## Task prompt
Your answer should consist of every line from the records that holds the string "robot".

## Data under study
════════

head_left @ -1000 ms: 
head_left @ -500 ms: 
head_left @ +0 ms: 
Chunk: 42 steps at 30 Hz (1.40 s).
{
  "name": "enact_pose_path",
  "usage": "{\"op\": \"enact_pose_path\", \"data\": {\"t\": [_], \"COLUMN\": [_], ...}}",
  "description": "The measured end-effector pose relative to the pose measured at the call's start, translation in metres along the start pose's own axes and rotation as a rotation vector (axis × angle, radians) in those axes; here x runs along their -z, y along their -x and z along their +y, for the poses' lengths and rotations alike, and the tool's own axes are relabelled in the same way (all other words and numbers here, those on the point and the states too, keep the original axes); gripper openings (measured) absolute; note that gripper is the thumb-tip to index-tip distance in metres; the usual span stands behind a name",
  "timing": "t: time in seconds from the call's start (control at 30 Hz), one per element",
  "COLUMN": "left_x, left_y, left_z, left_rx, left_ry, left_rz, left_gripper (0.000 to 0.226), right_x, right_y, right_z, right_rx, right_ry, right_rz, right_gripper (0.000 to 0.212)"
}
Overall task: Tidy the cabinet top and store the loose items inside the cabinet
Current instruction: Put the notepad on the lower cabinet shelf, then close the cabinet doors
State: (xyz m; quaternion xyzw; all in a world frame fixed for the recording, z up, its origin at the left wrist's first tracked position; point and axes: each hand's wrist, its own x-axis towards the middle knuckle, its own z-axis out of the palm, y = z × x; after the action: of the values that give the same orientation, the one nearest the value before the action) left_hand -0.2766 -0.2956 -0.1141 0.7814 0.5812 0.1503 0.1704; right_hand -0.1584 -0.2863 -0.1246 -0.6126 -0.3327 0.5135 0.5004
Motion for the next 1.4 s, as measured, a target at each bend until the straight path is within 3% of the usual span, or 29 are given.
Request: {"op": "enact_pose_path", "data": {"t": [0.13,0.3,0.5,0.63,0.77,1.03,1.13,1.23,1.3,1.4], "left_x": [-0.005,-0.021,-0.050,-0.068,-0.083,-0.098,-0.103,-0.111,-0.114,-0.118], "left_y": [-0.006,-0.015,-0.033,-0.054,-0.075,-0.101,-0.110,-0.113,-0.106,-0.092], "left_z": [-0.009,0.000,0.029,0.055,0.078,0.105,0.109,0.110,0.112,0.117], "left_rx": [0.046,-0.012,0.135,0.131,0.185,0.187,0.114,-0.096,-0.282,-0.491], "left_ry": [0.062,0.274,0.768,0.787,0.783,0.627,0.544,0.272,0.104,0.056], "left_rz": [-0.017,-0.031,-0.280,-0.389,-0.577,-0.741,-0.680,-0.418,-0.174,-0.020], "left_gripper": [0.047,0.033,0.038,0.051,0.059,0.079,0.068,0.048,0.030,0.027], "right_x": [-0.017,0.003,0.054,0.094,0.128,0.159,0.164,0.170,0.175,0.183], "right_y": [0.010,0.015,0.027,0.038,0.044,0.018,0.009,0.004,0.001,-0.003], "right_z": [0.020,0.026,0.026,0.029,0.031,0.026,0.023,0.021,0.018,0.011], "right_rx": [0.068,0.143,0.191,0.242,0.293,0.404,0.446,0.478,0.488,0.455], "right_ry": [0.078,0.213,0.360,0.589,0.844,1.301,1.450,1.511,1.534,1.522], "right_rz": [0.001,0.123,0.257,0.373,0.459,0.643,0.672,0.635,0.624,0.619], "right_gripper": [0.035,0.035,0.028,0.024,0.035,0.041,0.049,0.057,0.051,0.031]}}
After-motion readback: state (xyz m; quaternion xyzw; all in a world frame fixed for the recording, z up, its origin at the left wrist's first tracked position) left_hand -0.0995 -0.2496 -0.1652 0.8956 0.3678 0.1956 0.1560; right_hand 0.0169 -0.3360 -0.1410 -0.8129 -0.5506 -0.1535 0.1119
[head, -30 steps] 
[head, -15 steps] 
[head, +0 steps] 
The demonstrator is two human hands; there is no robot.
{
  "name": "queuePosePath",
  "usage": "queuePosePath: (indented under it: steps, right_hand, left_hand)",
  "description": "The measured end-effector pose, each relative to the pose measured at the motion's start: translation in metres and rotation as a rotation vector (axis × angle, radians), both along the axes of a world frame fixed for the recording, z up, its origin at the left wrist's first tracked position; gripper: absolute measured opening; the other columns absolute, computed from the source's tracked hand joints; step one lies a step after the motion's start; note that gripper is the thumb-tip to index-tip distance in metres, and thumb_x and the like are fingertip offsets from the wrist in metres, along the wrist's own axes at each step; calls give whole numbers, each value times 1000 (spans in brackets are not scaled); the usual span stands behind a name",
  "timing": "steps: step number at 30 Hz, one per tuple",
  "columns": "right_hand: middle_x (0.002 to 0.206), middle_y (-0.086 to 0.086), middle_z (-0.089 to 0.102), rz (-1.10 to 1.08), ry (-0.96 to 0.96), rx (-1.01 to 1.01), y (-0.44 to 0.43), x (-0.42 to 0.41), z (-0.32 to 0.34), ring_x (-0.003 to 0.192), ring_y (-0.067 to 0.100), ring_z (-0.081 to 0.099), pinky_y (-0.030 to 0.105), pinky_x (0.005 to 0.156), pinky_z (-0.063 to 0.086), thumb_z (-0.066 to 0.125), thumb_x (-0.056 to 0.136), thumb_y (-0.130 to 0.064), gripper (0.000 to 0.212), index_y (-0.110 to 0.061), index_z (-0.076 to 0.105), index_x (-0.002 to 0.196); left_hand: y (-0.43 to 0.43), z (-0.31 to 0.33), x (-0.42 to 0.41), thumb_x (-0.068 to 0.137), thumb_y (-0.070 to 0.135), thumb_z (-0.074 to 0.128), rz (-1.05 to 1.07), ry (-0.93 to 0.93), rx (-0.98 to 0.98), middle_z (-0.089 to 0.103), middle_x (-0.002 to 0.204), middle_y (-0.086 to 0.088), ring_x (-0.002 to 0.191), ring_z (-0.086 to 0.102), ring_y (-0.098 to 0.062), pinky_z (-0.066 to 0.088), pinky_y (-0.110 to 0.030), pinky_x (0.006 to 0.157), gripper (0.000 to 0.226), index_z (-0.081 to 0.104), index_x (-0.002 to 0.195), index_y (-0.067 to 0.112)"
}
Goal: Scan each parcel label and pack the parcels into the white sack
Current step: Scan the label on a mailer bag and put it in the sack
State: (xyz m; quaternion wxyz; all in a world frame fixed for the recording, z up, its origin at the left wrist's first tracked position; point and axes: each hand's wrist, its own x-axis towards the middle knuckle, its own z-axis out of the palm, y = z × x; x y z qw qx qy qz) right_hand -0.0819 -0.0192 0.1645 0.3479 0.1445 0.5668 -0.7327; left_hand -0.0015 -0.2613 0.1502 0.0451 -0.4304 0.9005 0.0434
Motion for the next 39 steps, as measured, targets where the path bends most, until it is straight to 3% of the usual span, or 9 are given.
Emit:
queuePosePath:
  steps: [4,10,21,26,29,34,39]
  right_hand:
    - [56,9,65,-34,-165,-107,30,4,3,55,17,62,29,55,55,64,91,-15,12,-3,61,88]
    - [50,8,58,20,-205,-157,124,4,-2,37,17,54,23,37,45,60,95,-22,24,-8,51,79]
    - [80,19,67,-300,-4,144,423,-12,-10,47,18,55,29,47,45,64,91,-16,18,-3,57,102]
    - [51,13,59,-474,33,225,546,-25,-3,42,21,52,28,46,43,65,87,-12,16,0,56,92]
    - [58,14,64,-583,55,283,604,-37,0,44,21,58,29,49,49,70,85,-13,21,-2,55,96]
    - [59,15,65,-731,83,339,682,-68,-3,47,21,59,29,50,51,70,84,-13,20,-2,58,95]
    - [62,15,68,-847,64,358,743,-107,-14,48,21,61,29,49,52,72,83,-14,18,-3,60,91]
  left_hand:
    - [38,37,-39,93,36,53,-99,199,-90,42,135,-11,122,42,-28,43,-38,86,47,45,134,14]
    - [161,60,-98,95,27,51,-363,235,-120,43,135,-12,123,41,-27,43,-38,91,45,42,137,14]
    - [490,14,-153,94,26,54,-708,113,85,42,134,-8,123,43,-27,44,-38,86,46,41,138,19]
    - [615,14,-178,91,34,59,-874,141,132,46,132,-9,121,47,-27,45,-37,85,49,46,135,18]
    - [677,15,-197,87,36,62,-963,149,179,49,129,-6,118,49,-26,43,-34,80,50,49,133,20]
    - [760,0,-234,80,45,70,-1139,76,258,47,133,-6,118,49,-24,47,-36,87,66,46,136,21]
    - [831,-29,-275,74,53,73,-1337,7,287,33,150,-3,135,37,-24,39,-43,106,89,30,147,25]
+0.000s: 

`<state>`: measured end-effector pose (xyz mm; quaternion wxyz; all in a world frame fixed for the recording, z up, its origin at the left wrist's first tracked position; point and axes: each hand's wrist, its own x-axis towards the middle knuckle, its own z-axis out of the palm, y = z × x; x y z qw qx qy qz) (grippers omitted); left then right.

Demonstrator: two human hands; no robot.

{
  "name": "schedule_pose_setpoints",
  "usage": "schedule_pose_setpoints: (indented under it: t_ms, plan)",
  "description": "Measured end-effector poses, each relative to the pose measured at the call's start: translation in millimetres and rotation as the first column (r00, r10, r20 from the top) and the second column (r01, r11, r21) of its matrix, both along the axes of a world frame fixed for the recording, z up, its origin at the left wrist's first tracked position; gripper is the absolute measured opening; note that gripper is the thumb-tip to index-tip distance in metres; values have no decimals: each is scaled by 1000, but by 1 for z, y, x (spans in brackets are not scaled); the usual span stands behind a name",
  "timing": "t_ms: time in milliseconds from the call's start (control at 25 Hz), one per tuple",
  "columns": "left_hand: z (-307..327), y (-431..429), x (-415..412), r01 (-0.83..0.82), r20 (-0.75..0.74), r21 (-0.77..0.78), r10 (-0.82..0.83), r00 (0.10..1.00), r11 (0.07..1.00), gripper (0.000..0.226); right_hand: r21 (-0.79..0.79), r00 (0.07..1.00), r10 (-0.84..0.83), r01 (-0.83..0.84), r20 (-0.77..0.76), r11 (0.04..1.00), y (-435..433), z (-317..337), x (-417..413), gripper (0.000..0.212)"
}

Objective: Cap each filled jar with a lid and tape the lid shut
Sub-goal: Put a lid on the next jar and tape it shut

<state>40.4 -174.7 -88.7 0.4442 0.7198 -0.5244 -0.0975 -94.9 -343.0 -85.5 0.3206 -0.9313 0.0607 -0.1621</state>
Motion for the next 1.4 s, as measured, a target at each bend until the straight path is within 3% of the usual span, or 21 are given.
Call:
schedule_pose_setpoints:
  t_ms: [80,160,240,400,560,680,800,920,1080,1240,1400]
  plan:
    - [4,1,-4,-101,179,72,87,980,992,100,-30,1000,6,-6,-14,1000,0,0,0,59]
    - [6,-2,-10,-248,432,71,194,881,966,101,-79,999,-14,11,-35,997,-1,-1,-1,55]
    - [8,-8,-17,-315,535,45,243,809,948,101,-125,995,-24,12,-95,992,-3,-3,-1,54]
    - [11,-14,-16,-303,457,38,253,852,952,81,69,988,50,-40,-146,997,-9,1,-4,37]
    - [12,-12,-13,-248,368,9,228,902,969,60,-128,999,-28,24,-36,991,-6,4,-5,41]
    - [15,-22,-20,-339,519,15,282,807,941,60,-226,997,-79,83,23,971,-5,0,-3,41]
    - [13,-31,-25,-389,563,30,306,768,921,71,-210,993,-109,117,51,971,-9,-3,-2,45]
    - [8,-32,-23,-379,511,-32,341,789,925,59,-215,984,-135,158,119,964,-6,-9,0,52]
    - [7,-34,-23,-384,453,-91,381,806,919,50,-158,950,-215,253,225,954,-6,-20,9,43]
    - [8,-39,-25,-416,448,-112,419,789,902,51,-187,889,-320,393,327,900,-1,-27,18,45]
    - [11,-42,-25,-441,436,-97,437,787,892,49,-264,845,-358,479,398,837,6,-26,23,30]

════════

## Written response
The demonstrator is two human hands; there is no robot.
Demonstrator: two human hands; no robot.

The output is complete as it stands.